» Work instruction
Supply the number of lines below containing "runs", nothing else.

» Records supplied
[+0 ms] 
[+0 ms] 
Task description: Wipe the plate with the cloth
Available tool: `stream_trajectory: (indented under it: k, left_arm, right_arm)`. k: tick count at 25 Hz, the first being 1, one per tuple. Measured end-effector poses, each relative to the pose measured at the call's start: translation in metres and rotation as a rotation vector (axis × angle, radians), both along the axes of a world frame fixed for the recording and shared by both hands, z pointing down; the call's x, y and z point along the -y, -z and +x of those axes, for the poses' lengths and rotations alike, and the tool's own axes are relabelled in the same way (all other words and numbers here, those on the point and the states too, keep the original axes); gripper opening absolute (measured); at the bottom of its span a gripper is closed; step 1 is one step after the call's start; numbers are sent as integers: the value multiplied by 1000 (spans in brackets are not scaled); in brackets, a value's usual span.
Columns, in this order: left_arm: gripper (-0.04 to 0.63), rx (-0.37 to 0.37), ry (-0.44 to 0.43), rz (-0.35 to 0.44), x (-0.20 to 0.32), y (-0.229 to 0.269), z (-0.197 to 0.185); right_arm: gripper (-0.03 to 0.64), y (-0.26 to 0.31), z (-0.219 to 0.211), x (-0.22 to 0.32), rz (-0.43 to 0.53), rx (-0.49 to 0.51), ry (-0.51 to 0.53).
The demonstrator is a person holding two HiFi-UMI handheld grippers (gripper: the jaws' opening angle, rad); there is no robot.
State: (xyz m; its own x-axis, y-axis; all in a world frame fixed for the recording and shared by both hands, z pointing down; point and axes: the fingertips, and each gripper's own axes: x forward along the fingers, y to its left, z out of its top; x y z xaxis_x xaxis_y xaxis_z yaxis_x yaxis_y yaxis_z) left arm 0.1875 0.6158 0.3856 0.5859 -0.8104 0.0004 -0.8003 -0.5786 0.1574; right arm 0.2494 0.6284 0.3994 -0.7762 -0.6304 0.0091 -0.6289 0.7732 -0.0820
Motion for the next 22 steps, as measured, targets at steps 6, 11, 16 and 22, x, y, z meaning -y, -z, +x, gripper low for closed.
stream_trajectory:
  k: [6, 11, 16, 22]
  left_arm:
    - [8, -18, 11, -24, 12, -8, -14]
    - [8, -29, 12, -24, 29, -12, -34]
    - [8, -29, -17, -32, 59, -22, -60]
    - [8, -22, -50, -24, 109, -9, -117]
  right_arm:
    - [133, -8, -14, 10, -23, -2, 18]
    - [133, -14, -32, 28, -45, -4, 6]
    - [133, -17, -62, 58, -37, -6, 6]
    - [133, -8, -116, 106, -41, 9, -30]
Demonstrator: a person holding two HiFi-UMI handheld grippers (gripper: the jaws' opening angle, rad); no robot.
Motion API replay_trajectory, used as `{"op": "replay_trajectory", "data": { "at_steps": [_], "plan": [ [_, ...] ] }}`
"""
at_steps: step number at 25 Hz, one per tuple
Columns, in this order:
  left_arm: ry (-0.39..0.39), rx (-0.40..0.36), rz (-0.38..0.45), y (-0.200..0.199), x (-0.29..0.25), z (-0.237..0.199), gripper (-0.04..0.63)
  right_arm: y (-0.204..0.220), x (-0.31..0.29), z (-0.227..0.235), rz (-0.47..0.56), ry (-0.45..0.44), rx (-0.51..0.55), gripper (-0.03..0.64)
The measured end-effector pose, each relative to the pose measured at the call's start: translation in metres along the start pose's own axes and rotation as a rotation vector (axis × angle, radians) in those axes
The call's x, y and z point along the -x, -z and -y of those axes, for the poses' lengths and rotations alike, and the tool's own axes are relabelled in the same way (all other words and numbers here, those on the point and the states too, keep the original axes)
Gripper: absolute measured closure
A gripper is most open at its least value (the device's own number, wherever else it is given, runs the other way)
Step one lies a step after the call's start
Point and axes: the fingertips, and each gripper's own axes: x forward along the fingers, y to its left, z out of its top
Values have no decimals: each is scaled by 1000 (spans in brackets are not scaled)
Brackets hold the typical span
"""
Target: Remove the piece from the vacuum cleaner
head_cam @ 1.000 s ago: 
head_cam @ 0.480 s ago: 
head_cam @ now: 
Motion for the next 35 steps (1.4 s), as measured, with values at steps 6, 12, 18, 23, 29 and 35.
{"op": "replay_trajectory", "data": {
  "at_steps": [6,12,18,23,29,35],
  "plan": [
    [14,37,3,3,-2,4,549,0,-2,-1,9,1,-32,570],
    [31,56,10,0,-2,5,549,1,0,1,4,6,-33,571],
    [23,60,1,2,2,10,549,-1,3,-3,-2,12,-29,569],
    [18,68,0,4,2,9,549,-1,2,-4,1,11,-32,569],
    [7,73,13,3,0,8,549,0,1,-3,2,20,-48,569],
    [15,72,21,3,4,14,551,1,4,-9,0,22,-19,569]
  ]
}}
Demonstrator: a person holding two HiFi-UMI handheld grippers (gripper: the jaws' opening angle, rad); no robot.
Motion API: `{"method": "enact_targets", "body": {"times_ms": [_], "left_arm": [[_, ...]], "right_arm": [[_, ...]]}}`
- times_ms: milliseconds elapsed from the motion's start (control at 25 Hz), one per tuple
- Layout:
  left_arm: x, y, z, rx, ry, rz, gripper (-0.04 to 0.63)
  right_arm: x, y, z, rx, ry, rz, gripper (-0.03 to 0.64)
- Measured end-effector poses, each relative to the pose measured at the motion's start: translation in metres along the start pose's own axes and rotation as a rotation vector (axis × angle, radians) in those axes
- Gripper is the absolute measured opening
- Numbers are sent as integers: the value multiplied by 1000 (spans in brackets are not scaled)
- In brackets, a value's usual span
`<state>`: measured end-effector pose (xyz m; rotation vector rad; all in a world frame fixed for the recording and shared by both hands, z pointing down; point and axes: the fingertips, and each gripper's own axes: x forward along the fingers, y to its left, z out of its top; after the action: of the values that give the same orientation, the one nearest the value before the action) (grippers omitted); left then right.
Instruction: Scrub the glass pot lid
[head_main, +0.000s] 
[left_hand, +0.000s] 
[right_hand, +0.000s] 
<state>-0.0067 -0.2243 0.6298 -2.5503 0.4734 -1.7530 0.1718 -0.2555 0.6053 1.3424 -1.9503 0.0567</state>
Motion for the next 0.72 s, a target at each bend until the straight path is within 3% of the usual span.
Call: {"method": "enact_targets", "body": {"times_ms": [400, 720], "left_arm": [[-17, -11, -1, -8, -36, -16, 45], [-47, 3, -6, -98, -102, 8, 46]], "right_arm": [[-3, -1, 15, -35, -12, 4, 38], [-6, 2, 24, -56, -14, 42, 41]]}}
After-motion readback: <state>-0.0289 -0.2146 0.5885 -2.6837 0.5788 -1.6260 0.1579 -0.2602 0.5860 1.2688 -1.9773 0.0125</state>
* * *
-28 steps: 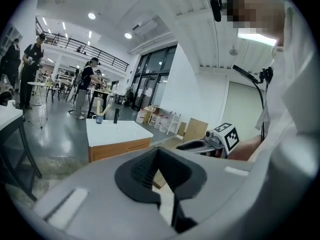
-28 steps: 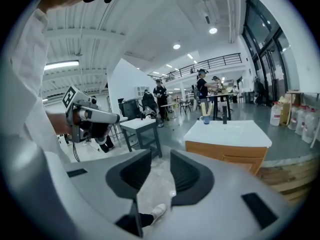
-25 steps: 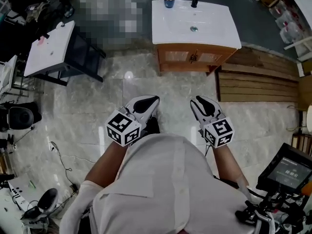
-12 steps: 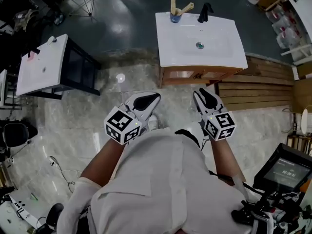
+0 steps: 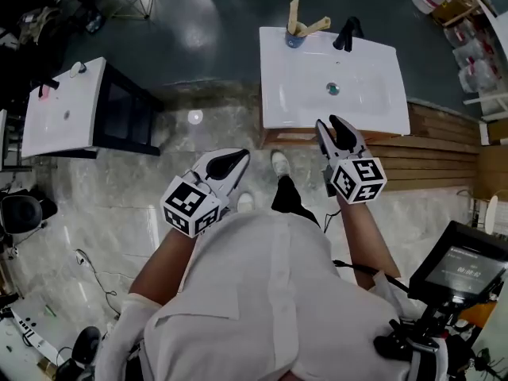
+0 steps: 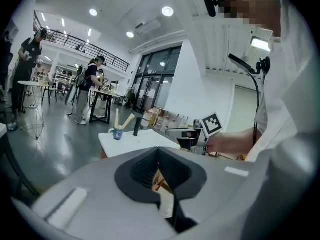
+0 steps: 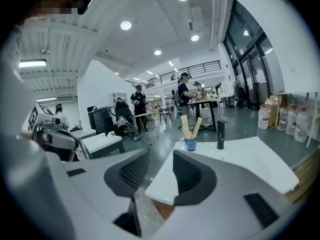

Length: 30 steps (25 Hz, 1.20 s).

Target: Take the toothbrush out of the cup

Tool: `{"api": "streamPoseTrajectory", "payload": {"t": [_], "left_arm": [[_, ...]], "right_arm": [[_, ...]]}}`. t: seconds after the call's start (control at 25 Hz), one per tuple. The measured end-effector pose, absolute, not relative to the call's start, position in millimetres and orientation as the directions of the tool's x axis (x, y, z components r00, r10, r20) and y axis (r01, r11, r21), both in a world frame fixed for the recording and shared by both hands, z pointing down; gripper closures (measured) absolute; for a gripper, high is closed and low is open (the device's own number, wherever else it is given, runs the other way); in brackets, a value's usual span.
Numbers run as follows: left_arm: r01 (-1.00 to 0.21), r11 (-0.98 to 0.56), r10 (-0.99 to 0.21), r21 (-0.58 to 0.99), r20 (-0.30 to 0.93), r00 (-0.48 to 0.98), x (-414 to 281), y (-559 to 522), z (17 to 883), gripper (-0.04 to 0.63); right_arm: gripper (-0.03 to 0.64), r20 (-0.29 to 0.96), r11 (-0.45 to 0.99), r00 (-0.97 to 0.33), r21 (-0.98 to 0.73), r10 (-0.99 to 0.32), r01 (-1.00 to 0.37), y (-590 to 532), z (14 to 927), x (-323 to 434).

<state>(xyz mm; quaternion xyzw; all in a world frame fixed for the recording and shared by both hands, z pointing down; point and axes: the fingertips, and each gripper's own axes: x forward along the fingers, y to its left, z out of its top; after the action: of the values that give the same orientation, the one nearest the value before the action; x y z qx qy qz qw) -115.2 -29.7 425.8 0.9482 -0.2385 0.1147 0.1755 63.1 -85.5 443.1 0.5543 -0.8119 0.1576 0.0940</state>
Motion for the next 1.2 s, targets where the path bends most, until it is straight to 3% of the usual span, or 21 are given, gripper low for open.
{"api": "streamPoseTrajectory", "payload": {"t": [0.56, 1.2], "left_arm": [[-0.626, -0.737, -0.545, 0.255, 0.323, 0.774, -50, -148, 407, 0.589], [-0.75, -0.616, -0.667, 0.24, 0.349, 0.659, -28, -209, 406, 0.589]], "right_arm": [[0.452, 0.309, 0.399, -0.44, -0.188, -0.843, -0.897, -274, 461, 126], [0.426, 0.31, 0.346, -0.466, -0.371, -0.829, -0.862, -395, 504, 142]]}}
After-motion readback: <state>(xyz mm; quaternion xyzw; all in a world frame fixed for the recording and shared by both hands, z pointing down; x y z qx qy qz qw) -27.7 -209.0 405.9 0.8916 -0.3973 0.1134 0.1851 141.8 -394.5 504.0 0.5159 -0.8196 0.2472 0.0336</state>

» Finished task
2